YOUR TASK: Transcribe the data that follows precisely, omitting nothing.

***

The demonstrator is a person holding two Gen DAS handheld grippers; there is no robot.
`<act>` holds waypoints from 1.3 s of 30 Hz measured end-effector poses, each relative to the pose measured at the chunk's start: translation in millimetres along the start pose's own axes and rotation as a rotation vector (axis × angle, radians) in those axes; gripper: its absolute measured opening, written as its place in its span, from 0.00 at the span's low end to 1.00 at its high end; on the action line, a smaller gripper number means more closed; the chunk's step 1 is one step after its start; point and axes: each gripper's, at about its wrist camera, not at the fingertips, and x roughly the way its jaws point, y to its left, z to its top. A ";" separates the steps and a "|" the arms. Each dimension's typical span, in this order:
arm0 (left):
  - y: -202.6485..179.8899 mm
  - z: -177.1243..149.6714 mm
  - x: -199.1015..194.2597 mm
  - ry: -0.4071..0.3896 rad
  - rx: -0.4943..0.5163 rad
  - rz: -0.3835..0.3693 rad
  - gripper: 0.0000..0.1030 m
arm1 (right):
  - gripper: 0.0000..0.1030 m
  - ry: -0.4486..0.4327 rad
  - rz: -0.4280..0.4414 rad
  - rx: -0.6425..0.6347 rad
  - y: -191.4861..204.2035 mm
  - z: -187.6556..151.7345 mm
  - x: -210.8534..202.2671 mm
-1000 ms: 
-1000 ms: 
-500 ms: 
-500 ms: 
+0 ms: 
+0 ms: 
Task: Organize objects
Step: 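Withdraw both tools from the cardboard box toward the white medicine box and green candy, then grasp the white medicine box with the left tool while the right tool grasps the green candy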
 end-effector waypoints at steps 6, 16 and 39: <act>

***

THE COMPLETED TASK:
The demonstrator is a person holding two Gen DAS handheld grippers; there is no robot.
`<act>` holds waypoints from 1.3 s of 30 Hz measured end-effector poses, each relative to the pose measured at the chunk's start: translation in millimetres along the start pose's own axes and rotation as a rotation vector (axis × angle, radians) in those axes; gripper: its absolute measured opening, written as its place in its span, from 0.00 at the span's low end to 1.00 at its high end; on the action line, a smaller gripper number means more closed; the chunk's step 1 is one step after its start; point and axes: each gripper's, at about its wrist camera, not at the fingertips, and x roughly the way its jaws point, y to its left, z to its top. A ";" separates the steps and a "|" the arms. Each dimension's typical span, in this order:
arm0 (left):
  - y: -202.6485..179.8899 mm
  - z: -177.1243..149.6714 mm
  - x: -199.1015..194.2597 mm
  - ry: -0.4071..0.3896 rad
  - rx: -0.4943..0.5163 rad
  - rz: -0.3835..0.3693 rad
  - gripper: 0.0000..0.1030 m
arm1 (right):
  - gripper: 0.0000..0.1030 m
  - ry: -0.4486..0.4327 rad
  - rz: -0.4280..0.4414 rad
  - rx: -0.6425..0.6347 rad
  - y: -191.4861..204.2035 mm
  - z: -187.6556..151.7345 mm
  - x: -210.8534..202.2671 mm
-1000 ms: 
-1000 ms: 
-500 ms: 
-500 ms: 
+0 ms: 
+0 ms: 
Task: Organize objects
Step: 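Withdraw both tools from the cardboard box toward the white medicine box and green candy, then grasp the white medicine box with the left tool while the right tool grasps the green candy
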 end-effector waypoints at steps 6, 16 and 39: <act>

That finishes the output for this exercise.